### REQUIREMENT
Return exactly the lines that run from the one with "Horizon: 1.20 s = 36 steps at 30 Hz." to the last line of the entries below, both included, and nothing else.

── RECORDS SHOWN

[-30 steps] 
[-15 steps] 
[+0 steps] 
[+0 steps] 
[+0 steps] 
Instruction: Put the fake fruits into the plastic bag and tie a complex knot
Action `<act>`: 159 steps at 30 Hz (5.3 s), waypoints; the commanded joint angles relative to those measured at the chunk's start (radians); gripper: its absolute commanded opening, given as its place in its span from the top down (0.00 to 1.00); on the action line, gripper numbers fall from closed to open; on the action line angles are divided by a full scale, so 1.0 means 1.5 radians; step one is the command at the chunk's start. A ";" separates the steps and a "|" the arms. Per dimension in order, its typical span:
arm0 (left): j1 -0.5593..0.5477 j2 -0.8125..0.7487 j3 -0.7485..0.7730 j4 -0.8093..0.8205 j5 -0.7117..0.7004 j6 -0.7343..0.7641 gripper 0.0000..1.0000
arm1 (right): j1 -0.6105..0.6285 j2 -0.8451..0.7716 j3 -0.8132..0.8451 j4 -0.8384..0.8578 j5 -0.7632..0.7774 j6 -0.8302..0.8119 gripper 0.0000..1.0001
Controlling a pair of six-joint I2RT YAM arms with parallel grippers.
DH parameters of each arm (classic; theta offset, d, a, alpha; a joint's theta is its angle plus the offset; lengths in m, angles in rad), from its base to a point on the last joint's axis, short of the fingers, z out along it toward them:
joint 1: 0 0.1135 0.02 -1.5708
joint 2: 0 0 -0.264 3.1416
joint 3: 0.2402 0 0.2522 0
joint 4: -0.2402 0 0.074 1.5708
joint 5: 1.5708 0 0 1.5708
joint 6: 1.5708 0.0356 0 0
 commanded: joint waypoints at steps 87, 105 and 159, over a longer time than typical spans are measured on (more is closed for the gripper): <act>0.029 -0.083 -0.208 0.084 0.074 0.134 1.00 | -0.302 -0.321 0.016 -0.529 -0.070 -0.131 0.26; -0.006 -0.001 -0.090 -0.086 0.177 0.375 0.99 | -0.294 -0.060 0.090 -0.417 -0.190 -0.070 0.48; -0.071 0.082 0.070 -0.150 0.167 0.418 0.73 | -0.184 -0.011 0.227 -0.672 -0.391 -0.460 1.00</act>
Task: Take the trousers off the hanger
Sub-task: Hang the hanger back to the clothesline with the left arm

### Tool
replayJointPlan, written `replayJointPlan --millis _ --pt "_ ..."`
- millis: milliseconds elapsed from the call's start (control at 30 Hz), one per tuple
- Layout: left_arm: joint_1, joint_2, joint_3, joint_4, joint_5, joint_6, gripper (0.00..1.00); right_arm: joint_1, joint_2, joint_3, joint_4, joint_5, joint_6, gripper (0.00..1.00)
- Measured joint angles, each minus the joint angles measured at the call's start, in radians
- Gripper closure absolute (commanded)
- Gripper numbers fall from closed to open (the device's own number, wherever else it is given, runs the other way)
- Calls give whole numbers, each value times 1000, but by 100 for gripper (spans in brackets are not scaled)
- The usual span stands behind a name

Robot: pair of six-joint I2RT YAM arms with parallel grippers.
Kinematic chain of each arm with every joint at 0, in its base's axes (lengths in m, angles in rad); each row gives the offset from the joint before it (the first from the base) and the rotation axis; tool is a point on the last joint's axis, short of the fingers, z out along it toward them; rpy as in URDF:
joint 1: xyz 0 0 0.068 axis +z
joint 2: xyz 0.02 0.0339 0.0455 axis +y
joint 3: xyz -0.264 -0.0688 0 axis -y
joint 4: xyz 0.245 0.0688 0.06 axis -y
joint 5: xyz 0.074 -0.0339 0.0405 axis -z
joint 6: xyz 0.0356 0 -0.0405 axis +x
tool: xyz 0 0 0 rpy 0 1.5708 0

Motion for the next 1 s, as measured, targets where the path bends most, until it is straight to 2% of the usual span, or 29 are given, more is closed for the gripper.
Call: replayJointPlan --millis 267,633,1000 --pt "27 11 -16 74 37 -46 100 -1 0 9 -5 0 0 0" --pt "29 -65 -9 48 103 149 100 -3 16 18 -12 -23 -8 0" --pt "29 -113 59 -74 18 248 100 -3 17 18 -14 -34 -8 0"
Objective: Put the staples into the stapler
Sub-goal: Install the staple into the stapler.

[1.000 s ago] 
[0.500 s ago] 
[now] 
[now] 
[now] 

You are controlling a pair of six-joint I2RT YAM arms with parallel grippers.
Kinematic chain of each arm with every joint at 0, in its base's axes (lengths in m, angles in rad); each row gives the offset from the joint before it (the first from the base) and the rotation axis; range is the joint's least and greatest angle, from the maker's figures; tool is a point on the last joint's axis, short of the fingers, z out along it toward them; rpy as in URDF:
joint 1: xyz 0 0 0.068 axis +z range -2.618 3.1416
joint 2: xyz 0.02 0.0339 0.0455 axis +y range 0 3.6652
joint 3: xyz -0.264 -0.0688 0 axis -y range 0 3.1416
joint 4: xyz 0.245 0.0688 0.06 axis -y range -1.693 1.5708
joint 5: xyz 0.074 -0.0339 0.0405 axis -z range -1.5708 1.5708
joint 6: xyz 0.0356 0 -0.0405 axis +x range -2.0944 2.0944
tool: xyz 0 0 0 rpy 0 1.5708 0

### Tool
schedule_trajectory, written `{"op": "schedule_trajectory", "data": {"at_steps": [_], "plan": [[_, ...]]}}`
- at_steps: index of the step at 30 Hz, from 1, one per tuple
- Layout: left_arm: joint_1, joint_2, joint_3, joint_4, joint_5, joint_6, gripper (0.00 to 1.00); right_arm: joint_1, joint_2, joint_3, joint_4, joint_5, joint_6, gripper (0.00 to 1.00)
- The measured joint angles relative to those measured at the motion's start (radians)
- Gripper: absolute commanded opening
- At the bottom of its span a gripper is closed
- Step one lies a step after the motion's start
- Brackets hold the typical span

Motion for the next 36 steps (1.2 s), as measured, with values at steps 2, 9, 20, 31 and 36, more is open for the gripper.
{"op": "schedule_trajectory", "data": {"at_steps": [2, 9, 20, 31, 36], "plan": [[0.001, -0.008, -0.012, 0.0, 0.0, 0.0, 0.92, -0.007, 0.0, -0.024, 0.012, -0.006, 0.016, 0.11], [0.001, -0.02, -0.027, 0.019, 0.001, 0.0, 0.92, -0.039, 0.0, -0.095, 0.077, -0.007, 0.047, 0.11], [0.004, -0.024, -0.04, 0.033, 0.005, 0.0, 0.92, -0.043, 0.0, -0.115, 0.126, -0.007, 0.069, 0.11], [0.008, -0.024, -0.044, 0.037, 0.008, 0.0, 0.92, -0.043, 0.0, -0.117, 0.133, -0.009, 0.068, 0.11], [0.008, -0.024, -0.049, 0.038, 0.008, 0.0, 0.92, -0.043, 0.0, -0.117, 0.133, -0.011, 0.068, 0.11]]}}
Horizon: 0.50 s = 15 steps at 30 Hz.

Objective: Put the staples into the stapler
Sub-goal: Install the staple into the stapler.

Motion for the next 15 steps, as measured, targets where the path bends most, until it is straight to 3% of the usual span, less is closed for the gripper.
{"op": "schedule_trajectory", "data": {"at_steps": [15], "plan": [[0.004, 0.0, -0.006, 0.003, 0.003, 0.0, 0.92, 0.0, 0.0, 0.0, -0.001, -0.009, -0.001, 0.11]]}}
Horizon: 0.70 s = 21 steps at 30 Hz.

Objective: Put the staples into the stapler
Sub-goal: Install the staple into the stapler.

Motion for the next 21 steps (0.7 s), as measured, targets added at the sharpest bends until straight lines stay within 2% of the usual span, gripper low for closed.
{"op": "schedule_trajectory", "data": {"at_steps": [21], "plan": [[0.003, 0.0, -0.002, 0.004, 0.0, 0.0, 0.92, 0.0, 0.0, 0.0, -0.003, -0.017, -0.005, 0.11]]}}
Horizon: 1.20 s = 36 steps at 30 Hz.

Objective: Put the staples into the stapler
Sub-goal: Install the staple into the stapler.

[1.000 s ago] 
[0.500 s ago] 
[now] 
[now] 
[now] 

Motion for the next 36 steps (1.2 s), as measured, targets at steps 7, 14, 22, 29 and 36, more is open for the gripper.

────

### OUTPUT OF THE TASK
Horizon: 1.20 s = 36 steps at 30 Hz.

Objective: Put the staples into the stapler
Sub-goal: Install the staple into the stapler.

[1.000 s ago] 
[0.500 s ago] 
[now] 
[now] 
[now] 

Motion for the next 36 steps (1.2 s), as measured, targets at steps 7, 14, 22, 29 and 36, more is open for the gripper.

Nothing more remains to be added to the answer.